La rabia se transmitía al hombre a través de la
saliva de animales infectados generalmente por mordeduras. Después de ser
infectado los enfermos podían llegar a permanecer sin síntomas desde diez días hasta
varios años. Una vez que los síntomas aparecían el enfermo moría al pasar los
siete días pues era mortal en la mayoría de los casos y solo algunos pocos de
los que recibían el tratamiento adecuado sobrevivían. Los síntomas de la rabia
eran el babeo las convulsiones, la incapacidad para ingerir líquidos, dolor en
el sitio de la herida y podía llegar a generar entumecimiento y parálisis.
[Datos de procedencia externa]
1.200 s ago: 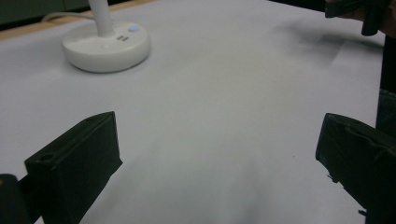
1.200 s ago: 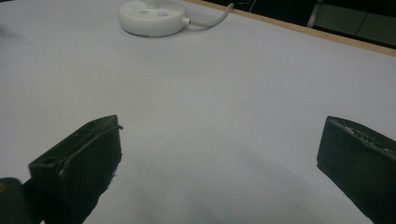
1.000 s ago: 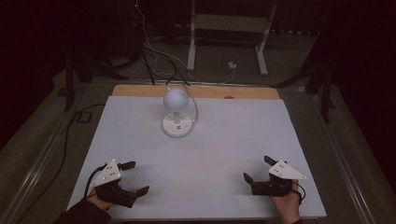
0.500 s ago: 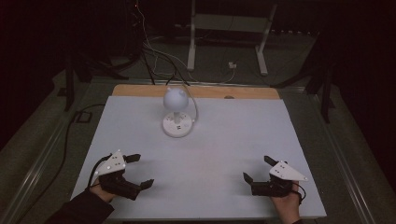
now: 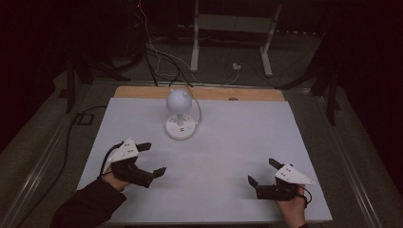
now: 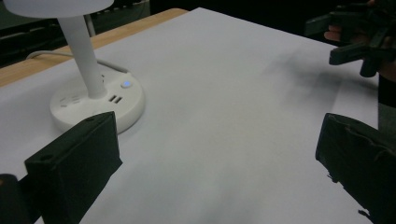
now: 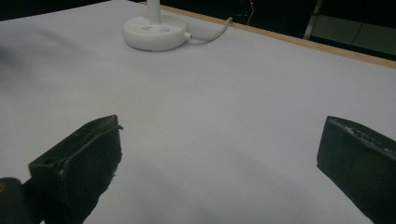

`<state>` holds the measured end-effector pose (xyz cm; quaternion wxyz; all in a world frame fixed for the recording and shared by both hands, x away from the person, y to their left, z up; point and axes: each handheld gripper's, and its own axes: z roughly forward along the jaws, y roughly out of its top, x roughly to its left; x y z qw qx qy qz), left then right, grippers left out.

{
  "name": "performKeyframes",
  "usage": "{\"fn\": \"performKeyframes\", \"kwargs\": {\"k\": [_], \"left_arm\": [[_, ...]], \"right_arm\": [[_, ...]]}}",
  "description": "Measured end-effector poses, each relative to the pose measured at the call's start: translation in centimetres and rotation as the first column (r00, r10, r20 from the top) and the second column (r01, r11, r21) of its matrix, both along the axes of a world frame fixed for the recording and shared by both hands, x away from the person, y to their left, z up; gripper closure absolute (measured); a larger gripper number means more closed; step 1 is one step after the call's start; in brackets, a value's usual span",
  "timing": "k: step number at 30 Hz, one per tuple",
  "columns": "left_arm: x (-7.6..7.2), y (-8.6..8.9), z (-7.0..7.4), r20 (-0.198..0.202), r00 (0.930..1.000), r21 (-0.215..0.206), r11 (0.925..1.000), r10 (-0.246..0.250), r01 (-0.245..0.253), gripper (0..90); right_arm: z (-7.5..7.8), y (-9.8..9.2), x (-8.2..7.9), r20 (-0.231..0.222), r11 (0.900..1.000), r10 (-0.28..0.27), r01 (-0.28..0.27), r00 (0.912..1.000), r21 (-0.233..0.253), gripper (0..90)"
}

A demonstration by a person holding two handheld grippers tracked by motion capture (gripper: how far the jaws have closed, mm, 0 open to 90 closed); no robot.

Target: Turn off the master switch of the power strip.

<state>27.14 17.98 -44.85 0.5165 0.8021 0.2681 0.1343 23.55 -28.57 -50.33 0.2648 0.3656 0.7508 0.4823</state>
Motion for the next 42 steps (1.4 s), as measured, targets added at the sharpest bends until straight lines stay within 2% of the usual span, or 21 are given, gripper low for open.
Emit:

Los
que padecían la enfermedad solían presentar también cambios de ánimos
generalmente hacia la inquietud y la euforia.
Muchos hombres llamaban a esta enfermedad
“castigo de Wrughwarg” pues la asociaba a las mordeduras de lobos y perros.
Pero solo la reconocían en aquellos casos en los que los enfermos presentaban
síntomas en las primeras semanas. Solo los curanderos más sabios sabían
identificarla una vez pasado más tiempo. Wrughwarg era una divinidad con forma
de lobo, protector de los lobos y los perros.
Los enanos eran inmunes a esta enfermedad.